It is determined whether the claw end face is the reference, and if the workpiece end face is the reference, the arithmetic processing of z,=z,'-z,4 is performed in the arithmetic unit 24 as the 0th stage. That is, the temporary coordinate system setting value Z is determined by the calculation unit 15. ′ is and by the claw end surface touch signal.

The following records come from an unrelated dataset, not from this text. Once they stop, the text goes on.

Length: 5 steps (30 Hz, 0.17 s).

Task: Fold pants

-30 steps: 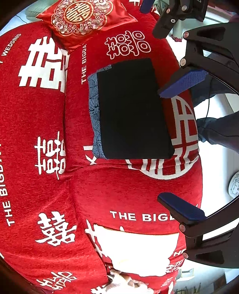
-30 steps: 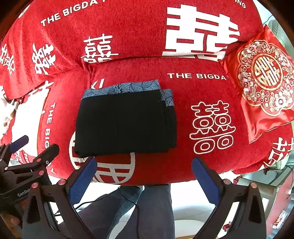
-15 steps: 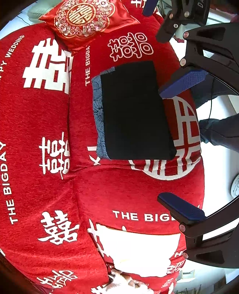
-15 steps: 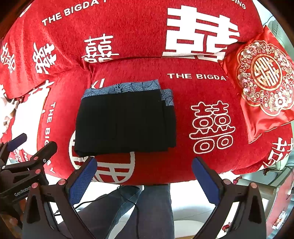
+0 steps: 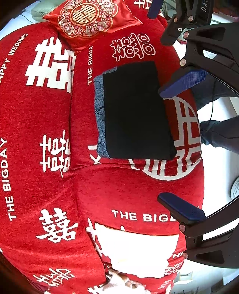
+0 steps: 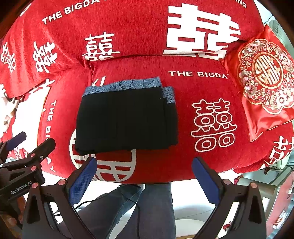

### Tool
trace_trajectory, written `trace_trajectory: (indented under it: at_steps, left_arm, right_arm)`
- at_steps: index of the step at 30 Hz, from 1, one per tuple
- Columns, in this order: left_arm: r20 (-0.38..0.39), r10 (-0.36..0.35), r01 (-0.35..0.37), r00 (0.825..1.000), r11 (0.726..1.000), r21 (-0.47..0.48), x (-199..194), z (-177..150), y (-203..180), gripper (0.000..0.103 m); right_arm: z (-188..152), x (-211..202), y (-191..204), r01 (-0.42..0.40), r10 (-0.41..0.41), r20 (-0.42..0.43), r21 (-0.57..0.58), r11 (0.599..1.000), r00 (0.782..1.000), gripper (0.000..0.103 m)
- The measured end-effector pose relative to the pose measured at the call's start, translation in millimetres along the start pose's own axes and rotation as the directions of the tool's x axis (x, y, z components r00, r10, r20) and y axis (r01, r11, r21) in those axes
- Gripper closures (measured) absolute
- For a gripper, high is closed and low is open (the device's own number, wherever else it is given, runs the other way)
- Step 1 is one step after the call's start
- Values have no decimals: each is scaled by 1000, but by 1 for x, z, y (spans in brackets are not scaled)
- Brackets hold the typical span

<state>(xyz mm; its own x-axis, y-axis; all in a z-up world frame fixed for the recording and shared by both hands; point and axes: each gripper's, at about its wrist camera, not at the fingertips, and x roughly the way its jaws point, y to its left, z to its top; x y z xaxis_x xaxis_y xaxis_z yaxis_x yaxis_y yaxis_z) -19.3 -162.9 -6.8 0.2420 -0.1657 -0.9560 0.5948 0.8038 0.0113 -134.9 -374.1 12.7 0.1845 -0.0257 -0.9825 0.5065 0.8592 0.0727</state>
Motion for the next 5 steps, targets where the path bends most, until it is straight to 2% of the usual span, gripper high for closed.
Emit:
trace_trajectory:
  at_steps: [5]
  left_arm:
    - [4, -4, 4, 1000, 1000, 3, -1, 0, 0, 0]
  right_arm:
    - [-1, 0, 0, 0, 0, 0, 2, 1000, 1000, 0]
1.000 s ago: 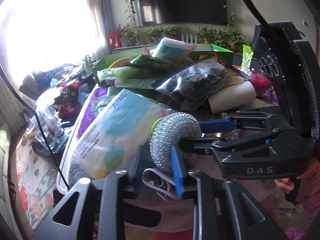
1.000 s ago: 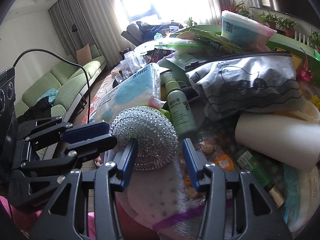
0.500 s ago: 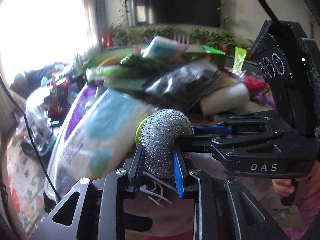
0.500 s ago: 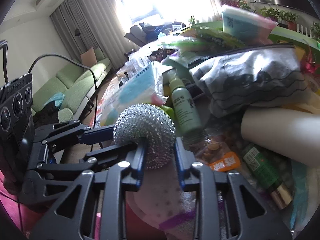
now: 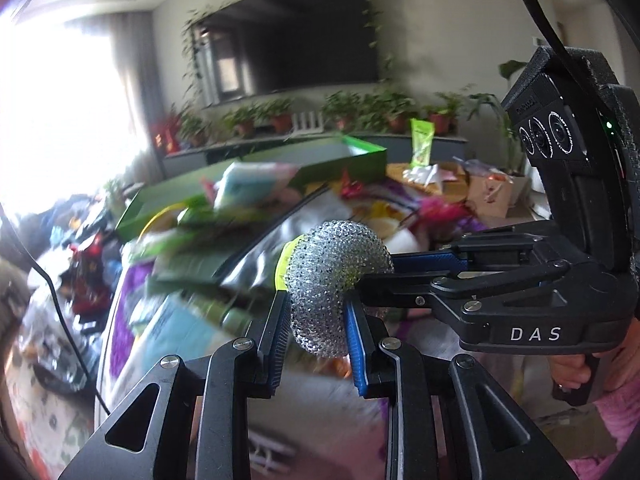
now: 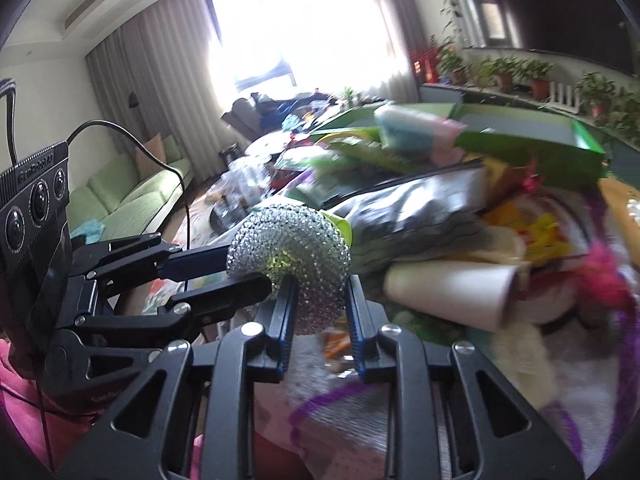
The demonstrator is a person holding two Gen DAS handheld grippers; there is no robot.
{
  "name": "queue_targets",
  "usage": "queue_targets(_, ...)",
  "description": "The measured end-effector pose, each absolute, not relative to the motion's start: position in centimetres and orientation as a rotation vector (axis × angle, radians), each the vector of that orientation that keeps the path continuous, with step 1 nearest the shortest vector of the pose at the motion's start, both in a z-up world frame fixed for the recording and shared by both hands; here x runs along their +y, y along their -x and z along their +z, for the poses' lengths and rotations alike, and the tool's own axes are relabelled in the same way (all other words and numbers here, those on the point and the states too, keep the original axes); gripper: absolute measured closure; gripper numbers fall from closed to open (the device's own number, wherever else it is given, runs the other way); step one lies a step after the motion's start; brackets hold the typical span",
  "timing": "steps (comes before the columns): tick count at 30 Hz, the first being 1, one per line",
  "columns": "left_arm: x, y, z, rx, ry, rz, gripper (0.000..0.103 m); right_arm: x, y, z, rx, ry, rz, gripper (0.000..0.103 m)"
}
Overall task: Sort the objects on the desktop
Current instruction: 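Lift the silver scrubber up off the pile with both grippers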
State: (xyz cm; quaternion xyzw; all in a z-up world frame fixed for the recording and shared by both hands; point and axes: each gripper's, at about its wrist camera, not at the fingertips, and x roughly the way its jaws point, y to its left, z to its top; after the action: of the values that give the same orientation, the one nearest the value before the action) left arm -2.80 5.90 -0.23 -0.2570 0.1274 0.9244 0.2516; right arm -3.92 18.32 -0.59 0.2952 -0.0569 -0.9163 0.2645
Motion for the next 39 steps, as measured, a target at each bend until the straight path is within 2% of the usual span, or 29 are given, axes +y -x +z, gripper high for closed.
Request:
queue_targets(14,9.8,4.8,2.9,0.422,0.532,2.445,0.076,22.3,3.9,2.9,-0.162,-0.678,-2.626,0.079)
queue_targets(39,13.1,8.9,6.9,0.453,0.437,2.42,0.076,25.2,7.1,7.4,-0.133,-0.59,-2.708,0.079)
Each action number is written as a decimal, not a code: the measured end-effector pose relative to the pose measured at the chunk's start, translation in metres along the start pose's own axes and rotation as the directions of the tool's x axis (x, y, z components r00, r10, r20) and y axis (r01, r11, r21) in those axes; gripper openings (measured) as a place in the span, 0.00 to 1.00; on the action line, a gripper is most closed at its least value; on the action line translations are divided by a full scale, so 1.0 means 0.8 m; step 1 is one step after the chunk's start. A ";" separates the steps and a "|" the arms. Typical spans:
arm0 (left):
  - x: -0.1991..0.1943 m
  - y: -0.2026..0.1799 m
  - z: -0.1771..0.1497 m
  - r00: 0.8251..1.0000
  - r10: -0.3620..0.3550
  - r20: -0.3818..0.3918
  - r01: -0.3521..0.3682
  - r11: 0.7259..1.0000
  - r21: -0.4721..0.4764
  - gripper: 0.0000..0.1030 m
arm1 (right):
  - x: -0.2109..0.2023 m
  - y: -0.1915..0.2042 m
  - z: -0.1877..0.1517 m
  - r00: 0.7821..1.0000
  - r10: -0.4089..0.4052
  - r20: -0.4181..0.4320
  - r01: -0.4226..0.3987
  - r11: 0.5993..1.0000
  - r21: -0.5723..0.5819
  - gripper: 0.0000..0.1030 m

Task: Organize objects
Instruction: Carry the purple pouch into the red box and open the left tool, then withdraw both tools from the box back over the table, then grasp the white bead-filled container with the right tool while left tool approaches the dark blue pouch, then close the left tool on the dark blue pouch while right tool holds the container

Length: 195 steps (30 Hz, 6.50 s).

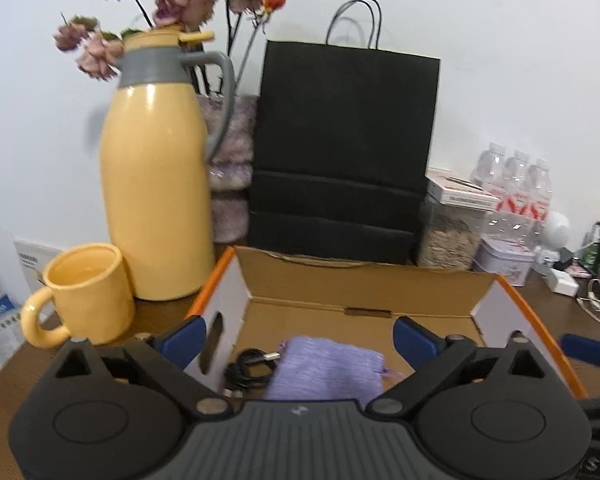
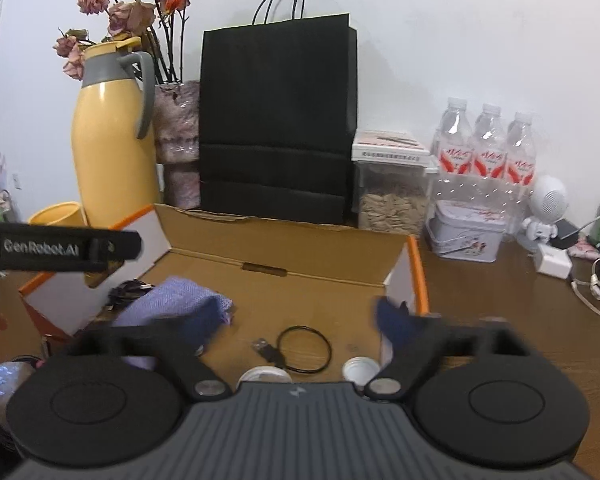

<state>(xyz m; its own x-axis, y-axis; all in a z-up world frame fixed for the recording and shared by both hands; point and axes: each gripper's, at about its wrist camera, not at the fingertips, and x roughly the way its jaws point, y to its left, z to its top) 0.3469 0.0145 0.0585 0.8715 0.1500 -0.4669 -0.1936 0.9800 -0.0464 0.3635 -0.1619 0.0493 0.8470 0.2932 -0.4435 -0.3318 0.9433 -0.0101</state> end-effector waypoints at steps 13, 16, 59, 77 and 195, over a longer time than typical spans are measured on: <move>0.001 -0.002 -0.001 1.000 0.008 -0.018 -0.008 1.000 0.006 0.99 | -0.004 -0.001 0.000 1.000 0.002 -0.001 -0.002 1.000 -0.001 1.00; -0.003 -0.002 -0.001 1.000 0.002 -0.014 -0.002 1.000 0.004 0.99 | -0.006 -0.001 0.000 1.000 0.003 -0.001 -0.003 1.000 0.002 1.00; -0.121 0.006 -0.096 0.997 -0.053 0.047 0.049 0.994 0.096 0.99 | -0.123 0.033 -0.076 0.998 0.027 0.065 -0.024 0.999 -0.042 1.00; -0.172 0.042 -0.150 0.999 -0.039 -0.037 0.042 0.995 0.091 0.99 | -0.177 0.059 -0.134 0.998 0.057 0.019 -0.057 0.998 -0.034 1.00; -0.242 0.007 -0.233 0.953 -0.197 -0.230 0.226 0.968 0.108 0.63 | -0.224 0.019 -0.196 0.994 0.021 -0.110 -0.011 0.996 0.090 0.77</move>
<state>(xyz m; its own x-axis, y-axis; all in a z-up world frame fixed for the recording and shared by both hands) 0.0931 -0.0339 -0.0162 0.7649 -0.0803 -0.6391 0.0587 0.9968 -0.0549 0.1418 -0.2243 -0.0119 0.7889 0.2937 -0.5398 -0.3020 0.9503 0.0757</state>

The temporary coordinate system setting value z, 1 is taken into the gate 17 and passes through the AND gate 17, and further, the temporary coordinate system setting value 20' passes through the AND gate 21 according to the workpiece end face reference program signal. The above-mentioned Z+=Zo'Z is obtained by importing the workpiece length Zw into the calculation unit 24 and from the memory 7 into the calculation unit 24. calculation processing is performed. When it is determined that the claw end surface is the reference at the 0th stage, the process moves to the 0th stage, passes through the or gate 23, and 7. , -7. o,
' is imported as '. That is, AND gate 17
The temporary coordinate system setting value 20' that has passed through the AND gate 20 is passed through the claw end surface reference program signal, and Zl
It passes through the OR gate 23 as "ZO". If the detection point of the touch sensor at the 0th stage is the workpiece end face, then at the 0th stage it is further determined whether the program origin is based on the workpiece end face or the claw end face. If it is determined that the workpiece end face is the reference, ZI=Zo' is processed in the same way as in the [phase] stage.In other words, the temporary coordinate value 20' calculated by the calculation unit 15 is the workpiece end face touch signal. Then, by inputting the workpiece end face reference program signal into the AND gate 19, the temporary coordinate system setting value Z.' is passed through the AND gate 19.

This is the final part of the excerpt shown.